# DOPP 2021W Exercise 2

### Before you get started, please read the instructions in this notebook carefully.

## Preliminaries

- Please use only Python **version 3.6 or higher**. It is recommended to run the notebook on the JupyterHub. 


- This notebook will be scored using [nbgrader](https://nbgrader.readthedocs.io/en/stable/index.html). 
- Please use the code stubs provided, add and modify your code only at the provided markers, do not rename any functions. 
- Make sure that your assignment executes without any errors on the JupyterHub before submitting it. Submissions that do not execute will not be accepted.
- Do not change cell tags, as this may mess up the Validation and auto-grading features.

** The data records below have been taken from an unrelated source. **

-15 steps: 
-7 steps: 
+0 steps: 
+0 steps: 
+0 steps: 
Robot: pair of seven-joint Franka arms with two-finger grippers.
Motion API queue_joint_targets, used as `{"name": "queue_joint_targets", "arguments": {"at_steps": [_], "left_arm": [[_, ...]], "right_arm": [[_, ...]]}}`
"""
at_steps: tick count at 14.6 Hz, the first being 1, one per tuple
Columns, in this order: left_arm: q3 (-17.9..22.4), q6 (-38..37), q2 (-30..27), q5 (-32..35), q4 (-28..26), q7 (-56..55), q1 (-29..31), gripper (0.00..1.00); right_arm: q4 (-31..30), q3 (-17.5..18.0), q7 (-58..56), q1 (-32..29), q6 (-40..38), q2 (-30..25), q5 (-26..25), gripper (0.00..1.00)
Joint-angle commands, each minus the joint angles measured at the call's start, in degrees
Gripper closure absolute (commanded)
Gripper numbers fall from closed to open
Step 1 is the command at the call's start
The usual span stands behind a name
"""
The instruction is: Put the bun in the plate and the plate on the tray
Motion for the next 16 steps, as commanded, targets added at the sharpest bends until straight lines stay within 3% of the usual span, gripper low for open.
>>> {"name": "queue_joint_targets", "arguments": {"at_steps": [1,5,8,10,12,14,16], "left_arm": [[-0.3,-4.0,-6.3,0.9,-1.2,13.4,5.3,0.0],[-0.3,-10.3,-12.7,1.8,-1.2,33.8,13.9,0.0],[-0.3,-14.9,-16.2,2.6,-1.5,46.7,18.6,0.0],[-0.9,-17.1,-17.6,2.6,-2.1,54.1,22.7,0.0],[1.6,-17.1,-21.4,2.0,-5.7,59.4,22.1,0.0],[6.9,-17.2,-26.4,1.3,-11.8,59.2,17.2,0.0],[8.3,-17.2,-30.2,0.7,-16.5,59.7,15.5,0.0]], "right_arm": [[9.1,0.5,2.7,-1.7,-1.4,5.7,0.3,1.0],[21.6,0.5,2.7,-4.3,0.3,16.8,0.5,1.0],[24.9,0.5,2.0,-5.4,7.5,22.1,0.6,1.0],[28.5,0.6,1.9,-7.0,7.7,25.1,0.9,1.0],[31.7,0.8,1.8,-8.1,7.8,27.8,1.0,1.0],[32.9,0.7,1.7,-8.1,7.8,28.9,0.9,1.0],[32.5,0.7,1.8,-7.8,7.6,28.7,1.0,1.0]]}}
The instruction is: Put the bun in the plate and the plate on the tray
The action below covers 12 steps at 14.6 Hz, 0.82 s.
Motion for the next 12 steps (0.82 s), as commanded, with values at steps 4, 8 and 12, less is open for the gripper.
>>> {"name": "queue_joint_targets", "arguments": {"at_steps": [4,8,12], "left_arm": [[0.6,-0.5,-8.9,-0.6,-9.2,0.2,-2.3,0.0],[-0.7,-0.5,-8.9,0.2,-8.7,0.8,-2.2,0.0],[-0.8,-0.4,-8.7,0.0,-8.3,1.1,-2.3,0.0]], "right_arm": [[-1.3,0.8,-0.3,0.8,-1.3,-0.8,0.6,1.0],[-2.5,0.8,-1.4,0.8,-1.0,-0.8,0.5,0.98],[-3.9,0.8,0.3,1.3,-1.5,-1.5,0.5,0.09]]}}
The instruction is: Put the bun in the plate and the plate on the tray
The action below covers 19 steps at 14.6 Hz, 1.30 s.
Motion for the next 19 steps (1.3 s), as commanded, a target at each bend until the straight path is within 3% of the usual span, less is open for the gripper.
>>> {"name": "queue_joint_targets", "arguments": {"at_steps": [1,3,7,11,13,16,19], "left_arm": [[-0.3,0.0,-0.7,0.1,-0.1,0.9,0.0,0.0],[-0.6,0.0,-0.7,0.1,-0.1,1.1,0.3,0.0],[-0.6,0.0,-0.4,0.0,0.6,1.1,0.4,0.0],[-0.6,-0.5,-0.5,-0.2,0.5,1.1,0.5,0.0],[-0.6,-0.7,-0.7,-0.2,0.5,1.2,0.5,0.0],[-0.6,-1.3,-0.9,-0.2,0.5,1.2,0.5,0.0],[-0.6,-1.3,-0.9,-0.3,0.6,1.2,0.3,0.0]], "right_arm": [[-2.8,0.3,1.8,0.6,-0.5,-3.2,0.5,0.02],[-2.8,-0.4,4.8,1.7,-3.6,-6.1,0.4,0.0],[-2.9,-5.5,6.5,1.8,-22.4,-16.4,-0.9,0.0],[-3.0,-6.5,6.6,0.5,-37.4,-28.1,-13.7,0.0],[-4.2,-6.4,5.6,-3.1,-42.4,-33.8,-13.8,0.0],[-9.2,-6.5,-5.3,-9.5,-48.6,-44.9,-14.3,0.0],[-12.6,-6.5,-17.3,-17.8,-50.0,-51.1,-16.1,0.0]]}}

The submission deadline is **29.11.2021 23:55.**

Sections marked with `# YOUR CODE HERE` must be used to implement the functionality.
Cells containing `YOUR ANSWER HERE` must be used to fill in textual answers.

There is a total of 100 points that can be reached.

You might be awarded additional points for **good code quality**.

In [None]:
# Note: The only imports allowed are Python's standard library, pandas, numpy, scipy, matplotlib and scikit-learn
import numpy as np
import pandas as pd
import glob
import os
import matplotlib.pyplot as plt
import re

# add imports as needed
# import sklearn...


## Goal

In this exercise, you will 
 * use `pandas` to read, prepare and transform data,
 * use `matplotlib` to visually analyse data,
 * use `scikit-learn` to build prediction models.


The goal of this exercise is to model the relationship between weather observations and the prevalence of new influenza infections.

To investigate a potential relationship, we will use two datasets:
 * hourly [weather observation data](https://dane.imgw.pl/#dane-archiwalne) in [Łódź](https://en.wikipedia.org/wiki/%C5%81%C3%B3d%C5%BA), Poland (2010-2020)
 * weekly reports on [new influenza infections](https://www.gov.pl/web/wsse-lodz/zachorowania-na-grype) in Łódź (2010-2021).

The data to be used can be found in the subdirectory named `data`. 

To complete this exercise, you will have to:
* prepare the data, which (at minimum) involves the following:
    - handling missing values,
    - handling outliers
    - temporal alignment (i.e. convert hourly weather data to weekly data using appropriate aggregation functions and then merging with influenza data),
* analyse the data:
    - compare descriptive statistics,
    - visually investigate the raw data to gain an understanding of the data, identify patterns, outliers etc.,
    - look at the relationship between the variables of interest,
* model the relationship:
    - fit a model that predicts new infections from weather observation data.
    
    
**Note:** In case you encounter problems with loading and processing the data (tasks 1-5), we will provide you also with a pickled version of preprocessed and merged datasets that you can use to complete the remaining parts of the exercise (tasks 6-8).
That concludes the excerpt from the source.